Meals on Wheels seeks help to deliver food to clients
Like most nonprofits, Morgantown Area Meals on Wheels experienced a jump in new clients when the pandemic hit.
And because Morgantown is a city where people pitch in when needed, more than 30 new volunteers stepped up to help deliver meals. But with schools and businesses ramping back up, many of those volunteers have returned to other work.
Bottom line: Meals on Wheels is in need of drivers.
“Volunteers are the backbone of our operation,” said Chuck Myden, president of the MAMOW board. “Recent vacancies have created an urgent need for additional volunteers.”
In addition to the loss of many new volunteers, a number of long-time drivers have pre-existing medical conditions, or are over 65, putting them at risk of infection from the COVID-19 virus.
“Without new volunteers coming forward, existing volunteers have had to assume additional routes or days,” said Sara Bishop, MAMOW manager. For many, the additional workload is not sustainable.
Every weekday morning, four cooks in the MAMOW Star City kitchen prepare and pack between 116 to 120 meals. Of those, 35% are special diets that include diabetic menus or are adjusted to meet client preferences. Making sure meals get in the correct cooler, on the right route, to the specific client is an intricate logistical dance.

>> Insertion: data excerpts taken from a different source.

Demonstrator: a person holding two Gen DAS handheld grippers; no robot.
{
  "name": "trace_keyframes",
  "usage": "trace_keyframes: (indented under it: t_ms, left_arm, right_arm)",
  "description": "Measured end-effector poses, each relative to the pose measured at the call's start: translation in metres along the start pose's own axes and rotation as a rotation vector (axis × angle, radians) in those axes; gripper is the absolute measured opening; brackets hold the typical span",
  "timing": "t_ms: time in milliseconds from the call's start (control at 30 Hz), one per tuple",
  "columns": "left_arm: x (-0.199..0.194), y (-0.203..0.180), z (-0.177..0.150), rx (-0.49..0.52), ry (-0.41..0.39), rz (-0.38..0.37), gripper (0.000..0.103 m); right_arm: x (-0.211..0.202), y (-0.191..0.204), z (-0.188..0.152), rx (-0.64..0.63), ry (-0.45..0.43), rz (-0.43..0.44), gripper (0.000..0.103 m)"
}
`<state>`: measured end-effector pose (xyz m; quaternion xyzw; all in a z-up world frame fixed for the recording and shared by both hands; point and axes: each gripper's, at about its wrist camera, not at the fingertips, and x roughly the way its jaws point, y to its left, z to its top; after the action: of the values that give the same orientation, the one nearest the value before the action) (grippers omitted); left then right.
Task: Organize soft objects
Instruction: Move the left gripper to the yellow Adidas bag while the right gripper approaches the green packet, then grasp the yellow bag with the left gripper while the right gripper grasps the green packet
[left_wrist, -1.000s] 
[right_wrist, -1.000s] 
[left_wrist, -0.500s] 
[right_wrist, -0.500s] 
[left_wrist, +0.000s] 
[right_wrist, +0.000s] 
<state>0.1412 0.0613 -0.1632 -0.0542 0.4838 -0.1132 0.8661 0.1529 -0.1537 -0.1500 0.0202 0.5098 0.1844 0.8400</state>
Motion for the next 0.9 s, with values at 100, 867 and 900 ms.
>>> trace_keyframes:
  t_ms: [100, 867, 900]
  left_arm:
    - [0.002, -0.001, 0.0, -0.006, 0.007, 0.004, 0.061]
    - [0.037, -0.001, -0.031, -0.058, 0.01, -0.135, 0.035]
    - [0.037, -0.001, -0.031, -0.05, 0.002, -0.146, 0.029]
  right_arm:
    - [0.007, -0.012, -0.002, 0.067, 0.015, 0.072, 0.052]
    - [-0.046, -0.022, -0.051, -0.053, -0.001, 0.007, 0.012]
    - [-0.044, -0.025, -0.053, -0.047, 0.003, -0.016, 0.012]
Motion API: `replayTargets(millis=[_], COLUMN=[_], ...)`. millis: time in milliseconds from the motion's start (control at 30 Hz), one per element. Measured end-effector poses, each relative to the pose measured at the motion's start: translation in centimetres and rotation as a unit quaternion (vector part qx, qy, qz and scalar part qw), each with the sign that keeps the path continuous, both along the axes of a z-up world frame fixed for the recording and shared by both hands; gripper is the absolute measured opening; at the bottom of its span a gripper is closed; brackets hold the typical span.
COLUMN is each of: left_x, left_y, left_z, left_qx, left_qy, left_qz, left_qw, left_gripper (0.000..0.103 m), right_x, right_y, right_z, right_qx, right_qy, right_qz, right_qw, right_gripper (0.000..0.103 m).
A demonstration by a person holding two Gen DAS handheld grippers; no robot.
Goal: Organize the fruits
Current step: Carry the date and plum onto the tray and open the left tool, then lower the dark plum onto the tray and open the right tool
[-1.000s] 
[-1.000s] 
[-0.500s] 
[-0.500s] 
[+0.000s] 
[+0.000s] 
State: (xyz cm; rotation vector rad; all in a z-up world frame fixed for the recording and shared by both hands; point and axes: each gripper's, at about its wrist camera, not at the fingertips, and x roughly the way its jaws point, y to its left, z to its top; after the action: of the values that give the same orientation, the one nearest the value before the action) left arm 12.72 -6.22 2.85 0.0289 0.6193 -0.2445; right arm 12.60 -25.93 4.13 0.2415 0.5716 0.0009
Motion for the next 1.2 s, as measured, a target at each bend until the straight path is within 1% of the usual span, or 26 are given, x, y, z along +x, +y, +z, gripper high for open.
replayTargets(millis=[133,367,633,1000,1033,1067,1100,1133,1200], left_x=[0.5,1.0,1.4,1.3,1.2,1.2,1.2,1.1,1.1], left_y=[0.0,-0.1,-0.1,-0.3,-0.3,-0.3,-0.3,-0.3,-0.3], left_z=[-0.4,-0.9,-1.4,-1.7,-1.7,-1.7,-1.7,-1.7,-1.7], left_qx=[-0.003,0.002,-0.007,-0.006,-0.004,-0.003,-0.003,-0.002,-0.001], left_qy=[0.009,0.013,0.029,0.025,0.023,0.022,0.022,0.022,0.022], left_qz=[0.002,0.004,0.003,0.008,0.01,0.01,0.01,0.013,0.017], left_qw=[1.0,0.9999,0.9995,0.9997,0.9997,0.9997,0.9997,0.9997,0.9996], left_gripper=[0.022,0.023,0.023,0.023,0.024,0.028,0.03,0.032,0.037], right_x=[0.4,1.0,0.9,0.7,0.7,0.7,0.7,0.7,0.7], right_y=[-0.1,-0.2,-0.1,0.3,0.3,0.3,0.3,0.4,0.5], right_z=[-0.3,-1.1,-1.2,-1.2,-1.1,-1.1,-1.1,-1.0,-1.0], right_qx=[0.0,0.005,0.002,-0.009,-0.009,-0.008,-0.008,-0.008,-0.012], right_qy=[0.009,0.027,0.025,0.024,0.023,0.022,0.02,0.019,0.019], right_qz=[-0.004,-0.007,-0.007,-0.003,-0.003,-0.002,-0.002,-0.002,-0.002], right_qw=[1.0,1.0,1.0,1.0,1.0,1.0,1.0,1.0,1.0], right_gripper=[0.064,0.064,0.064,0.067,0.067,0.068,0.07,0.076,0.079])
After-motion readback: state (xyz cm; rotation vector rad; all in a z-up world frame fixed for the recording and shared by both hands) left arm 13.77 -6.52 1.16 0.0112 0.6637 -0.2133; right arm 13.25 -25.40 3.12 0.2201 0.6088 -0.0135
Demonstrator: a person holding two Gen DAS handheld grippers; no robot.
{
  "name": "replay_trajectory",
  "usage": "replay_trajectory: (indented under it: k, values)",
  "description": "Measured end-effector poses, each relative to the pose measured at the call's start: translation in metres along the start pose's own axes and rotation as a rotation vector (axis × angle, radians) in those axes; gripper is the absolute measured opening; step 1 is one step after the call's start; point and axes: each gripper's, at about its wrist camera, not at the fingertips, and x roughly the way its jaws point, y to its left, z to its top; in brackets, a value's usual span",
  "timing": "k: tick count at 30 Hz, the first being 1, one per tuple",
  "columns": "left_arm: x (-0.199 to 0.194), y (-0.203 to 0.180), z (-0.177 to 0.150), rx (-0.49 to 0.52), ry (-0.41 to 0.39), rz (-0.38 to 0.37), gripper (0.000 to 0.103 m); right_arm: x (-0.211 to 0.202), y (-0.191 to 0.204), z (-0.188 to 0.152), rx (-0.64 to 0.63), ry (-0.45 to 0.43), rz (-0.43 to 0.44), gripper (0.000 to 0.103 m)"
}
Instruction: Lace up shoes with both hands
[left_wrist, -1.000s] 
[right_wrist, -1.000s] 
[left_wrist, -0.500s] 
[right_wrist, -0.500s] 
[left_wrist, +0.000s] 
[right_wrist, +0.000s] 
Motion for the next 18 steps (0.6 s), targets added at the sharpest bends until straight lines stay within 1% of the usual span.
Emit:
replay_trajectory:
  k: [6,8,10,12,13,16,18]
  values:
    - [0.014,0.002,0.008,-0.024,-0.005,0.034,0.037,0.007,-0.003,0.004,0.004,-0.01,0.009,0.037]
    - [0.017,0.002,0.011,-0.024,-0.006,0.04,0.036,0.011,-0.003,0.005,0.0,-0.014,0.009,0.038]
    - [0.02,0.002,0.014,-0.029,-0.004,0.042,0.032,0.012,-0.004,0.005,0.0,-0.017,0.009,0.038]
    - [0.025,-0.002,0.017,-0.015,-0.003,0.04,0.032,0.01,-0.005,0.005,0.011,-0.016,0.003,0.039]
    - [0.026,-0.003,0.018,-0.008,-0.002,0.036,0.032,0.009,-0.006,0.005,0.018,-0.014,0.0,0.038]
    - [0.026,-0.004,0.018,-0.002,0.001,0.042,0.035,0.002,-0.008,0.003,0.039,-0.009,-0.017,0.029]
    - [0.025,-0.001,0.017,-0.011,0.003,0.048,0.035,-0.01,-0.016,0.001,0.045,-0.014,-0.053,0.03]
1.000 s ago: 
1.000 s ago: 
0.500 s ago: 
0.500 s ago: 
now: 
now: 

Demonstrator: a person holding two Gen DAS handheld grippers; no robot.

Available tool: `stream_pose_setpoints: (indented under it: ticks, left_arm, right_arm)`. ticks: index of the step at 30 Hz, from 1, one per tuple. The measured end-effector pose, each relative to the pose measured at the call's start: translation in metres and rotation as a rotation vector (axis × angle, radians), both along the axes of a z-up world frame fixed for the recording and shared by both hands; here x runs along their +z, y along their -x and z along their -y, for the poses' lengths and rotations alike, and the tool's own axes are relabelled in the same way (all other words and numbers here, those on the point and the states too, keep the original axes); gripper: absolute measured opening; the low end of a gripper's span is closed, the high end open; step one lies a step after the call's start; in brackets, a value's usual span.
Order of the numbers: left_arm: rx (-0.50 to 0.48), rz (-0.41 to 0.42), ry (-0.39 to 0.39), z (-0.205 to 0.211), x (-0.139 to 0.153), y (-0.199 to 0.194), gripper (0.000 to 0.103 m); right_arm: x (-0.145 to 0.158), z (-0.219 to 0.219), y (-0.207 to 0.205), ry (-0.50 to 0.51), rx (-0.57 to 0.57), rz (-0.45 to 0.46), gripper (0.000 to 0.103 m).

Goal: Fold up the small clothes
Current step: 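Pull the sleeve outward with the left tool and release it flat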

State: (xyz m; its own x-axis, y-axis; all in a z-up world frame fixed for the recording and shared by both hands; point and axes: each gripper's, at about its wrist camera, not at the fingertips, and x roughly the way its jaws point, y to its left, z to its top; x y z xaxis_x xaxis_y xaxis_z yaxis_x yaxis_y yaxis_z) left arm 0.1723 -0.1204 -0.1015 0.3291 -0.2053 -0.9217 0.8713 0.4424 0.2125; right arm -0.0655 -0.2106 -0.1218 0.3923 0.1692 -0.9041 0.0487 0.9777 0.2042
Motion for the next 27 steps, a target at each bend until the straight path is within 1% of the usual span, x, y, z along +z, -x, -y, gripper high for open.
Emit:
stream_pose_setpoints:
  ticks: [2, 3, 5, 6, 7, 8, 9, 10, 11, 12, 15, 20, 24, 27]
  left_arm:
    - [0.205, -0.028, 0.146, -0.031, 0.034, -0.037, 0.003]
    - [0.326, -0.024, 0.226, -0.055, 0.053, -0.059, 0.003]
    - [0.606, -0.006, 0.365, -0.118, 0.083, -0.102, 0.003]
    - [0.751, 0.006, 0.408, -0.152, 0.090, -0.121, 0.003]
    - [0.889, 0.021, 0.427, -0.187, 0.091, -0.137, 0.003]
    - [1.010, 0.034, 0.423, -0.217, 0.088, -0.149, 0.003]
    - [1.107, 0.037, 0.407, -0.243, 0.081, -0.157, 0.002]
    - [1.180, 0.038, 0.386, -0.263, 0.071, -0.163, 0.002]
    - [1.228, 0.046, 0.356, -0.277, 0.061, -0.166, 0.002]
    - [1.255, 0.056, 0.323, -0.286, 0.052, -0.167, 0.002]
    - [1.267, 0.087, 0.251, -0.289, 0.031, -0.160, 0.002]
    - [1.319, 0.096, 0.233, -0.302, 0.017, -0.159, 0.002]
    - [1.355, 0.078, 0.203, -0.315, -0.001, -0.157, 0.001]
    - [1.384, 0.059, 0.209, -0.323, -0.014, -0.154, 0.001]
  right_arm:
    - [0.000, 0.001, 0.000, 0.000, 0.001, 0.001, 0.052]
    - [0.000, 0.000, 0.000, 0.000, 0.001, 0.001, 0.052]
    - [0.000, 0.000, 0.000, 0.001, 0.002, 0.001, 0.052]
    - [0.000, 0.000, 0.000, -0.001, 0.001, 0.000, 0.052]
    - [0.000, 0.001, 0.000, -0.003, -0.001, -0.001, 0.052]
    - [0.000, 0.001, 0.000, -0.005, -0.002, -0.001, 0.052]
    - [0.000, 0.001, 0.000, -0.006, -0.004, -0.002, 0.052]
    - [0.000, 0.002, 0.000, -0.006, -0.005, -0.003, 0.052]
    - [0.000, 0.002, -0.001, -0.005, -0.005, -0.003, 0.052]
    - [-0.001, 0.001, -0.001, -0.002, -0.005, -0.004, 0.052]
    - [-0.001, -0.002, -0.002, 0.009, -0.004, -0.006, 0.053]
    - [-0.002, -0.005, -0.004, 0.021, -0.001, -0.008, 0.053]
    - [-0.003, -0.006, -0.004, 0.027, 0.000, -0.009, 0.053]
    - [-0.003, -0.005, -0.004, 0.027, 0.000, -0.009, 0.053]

By depending on volunteers to deliver the food, the organization uses all its resources to provide meals for Morgantown residents. Bishop said MAMOW clients are charged between $1 and $7, depending on ability to pay for meals that cost $10.38 each to prepare. Donations from area charities and community partners make up the difference, and free delivery makes it all possible.
“Without the volunteer drivers, MAMOW would not be able to continue to provide meals to people who need them,” Bishop said.
Added Myden, “Unfortunately we can never have too many volunteers.”